= Ed Steitz =

American basketball coach and official (1920-1990)

Edward S. Steitz (November 7, 1920 – May 21, 1990) was an American basketball coach and official, working for the National Collegiate Athletic Association (NCAA). He was considered the leading worldwide authority on amateur basketball rules.

==Early life==
Born in Brooklyn, New York, Steitz was a lived in Beacon, New York. He was a graduate of Cornell University before earning master's and doctoral degrees at Springfield College. After receiving his PhD, he started teaching at Springield in 1948.

==Career==

===Coach and athletic director===
Steitz was the men's basketball coach at Springfield College from 1956 to 1966 and director of athletics from 1956 to 1990.

===NCAA===
He worked for the NCAA Men's Basketball Rules Committee as a secretary, editor and national interpreter from 1965 to 1990. He was involved in most of college basketball's major changes over the years, most notably the advent of the 45-second shot clock in 1986 and the introduction of the 3-point field goal in 1987. He was also a longtime member of the NCAA executive committee.

===International basketball===
In 1974 he founded and served as a president for Amateur Basketball Association of the United States of America (ABAUSA), now USA Basketball.
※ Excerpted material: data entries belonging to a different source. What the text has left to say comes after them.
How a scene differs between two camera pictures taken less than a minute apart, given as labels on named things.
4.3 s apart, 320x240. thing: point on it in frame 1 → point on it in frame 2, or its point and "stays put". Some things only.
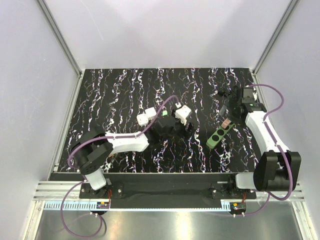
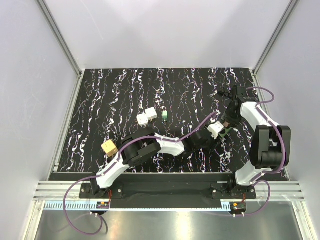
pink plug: [225, 123] stays put
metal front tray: [73, 220] stays put
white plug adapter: [142, 119] stays put
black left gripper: [190, 128] → [212, 143]
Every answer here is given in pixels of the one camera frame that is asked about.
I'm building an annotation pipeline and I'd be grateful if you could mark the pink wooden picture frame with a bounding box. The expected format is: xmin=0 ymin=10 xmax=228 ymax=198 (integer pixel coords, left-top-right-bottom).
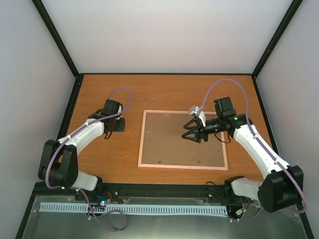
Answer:
xmin=137 ymin=109 xmax=229 ymax=171

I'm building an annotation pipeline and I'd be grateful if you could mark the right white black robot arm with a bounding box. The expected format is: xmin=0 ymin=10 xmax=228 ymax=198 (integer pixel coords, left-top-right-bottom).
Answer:
xmin=181 ymin=97 xmax=306 ymax=213

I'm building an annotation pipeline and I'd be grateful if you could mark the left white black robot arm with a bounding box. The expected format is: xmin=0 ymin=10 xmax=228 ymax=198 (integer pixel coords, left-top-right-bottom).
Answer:
xmin=38 ymin=99 xmax=125 ymax=201

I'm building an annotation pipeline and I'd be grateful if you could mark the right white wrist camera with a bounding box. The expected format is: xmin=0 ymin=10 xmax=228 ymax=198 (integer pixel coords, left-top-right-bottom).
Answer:
xmin=189 ymin=106 xmax=206 ymax=127

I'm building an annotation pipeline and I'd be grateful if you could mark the brown frame backing board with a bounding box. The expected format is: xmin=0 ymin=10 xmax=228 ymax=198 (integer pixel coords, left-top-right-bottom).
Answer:
xmin=141 ymin=112 xmax=225 ymax=167

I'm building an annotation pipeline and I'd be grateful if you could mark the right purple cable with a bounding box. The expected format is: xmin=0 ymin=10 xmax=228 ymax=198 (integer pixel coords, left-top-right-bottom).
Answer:
xmin=200 ymin=78 xmax=308 ymax=223

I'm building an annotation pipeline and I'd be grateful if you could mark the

He was a member of the Technical Commission of FIBA. He was also a member of the United States Olympic Committee's executive committee.

==Honors and awards==
He was enshrined in the Naismith Memorial Basketball Hall of Fame in 1984. In 2007, he was enshrined as a contributor in the FIBA Hall of Fame.

===Edward S. Steitz Award===
USA Basketball's Edward S. Steitz Award was created posthumously in 1991 to recognize an individual for her or his valuable contributions to international basketball.